The Federal Aviation Administration reauthorization bill that President Obama signed into law Tuesday did not give airports new flexibility to raise fees used to back bonds, but an analysis by Moody’s Investors Service said the law will still strengthen airport credits.
Airport lobbyists had hoped the long-awaited four-year reauthorization law would raise the cap on passenger facility charges, per-passenger fees that produce revenue that airports use to back bonds.
The PFC has been capped at $4.50 since 2000, and spokespersons for airport advocacy groups said the power of those dollars has been reduced by inflation. The groups wanted the cap raised to $7.00, a figure the Obama administration has suggested it supports, though its recently released fiscal 2013 budget proposal did not provide for it.
A report released Tuesday by Moody’s, however, said the failure of the new law to include a PFC cap increase won’t cause airport credits to lose altitude because of the reduced costs of construction in a down economy.
“We think lower current construction costs because of the depressed construction market mitigate the threat of erosion from the current level of PFCs,” the report said.
The law includes $3.35 billion per year for the federal airport improvement program, which distributes money to fund airport projects. That amount is lower than the $3.5 billion annual funding level the program had been allotted under the previous 23 short-term authorizations, though higher than the $3 billion initially proposed by the House.
Despite the funding cut, Moody’s said the benefits of four years of funding outweigh the $150 million in lost grants.
“The stability created with the long-term reauthorization more than compensates for the slight reduction in funding levels,” Moody’s said.
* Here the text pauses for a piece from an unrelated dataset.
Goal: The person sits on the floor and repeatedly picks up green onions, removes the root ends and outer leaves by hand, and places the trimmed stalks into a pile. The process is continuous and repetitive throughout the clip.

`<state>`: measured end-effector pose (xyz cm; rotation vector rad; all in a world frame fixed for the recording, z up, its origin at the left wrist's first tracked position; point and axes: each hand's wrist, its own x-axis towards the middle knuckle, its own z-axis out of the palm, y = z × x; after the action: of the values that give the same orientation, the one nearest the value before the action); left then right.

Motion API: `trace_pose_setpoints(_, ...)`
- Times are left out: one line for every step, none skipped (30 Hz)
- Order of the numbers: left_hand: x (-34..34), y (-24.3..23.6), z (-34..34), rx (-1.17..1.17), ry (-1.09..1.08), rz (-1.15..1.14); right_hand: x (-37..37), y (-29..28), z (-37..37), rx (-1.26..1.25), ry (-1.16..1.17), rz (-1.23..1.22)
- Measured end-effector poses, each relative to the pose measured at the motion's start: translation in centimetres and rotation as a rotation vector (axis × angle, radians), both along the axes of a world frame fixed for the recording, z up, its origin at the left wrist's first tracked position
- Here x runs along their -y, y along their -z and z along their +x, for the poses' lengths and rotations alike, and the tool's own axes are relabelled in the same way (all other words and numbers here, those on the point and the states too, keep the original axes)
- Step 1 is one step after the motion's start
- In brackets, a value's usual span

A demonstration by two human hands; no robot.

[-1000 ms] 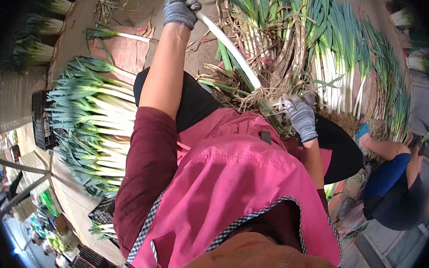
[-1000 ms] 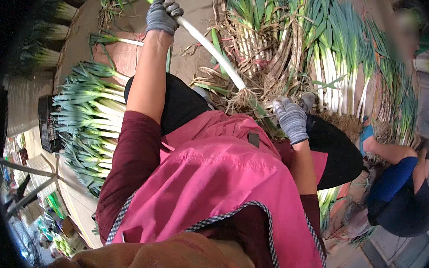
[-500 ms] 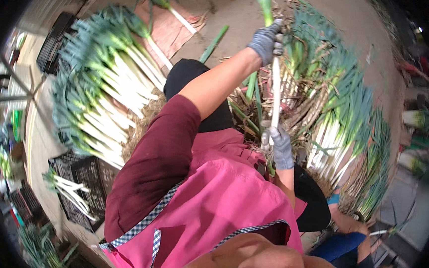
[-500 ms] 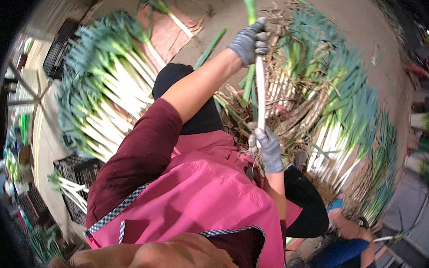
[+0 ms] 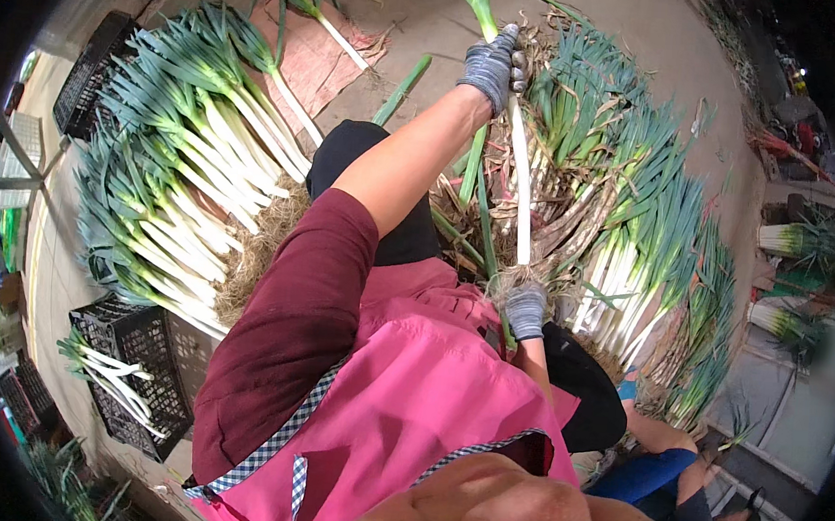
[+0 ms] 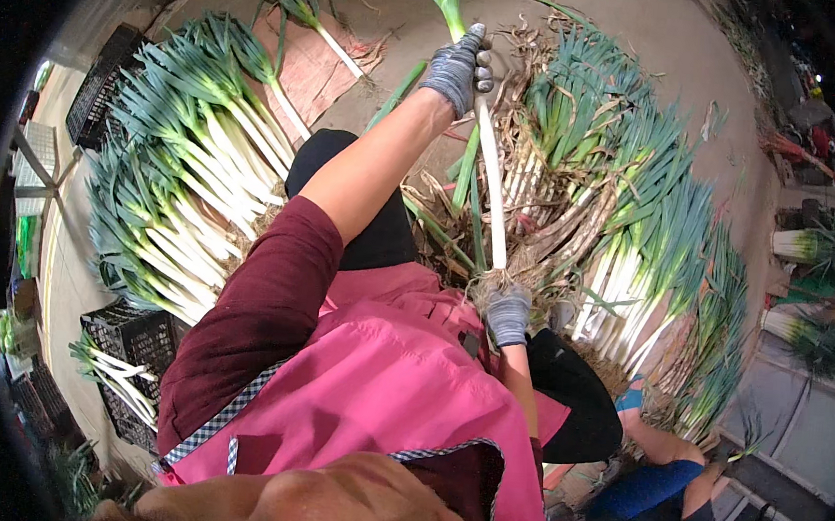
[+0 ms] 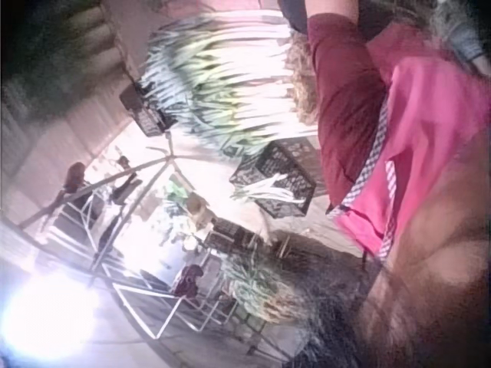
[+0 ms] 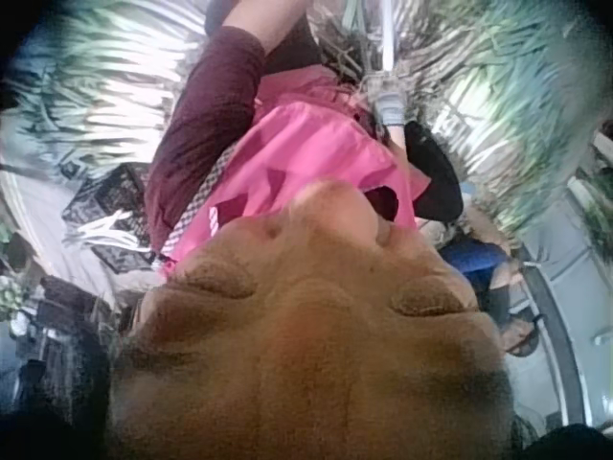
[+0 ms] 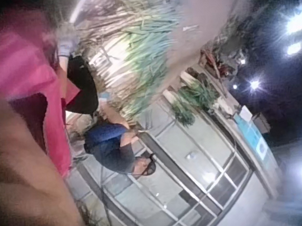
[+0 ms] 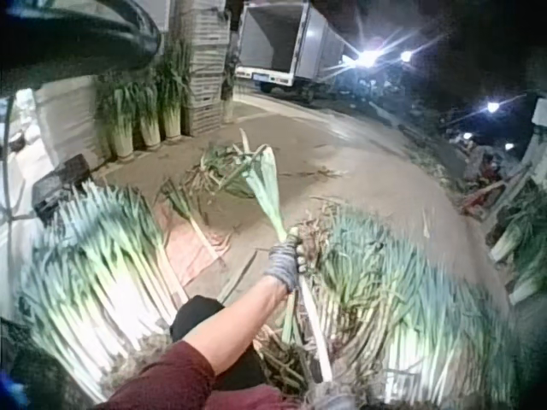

Airports particularly likely to see a credit benefit from the new law are those undertaking large improvement projects, such as Chicago’s O’Hare International Airport and Florida’s Fort Lauderdale International Airport, according to the rating agency.
The report warned, though, that just because certain amounts of funds are authorized by the new law there is no guarantee that those dollars will be there.
“We still see uncertainty in the ultimate funding process,” the report said, “since it is still dependent on two annual appropriations through the regular budget process. In the past, Congress has funded this program at or near authorized levels and we think the economic importance of air transportation promotes this practice.”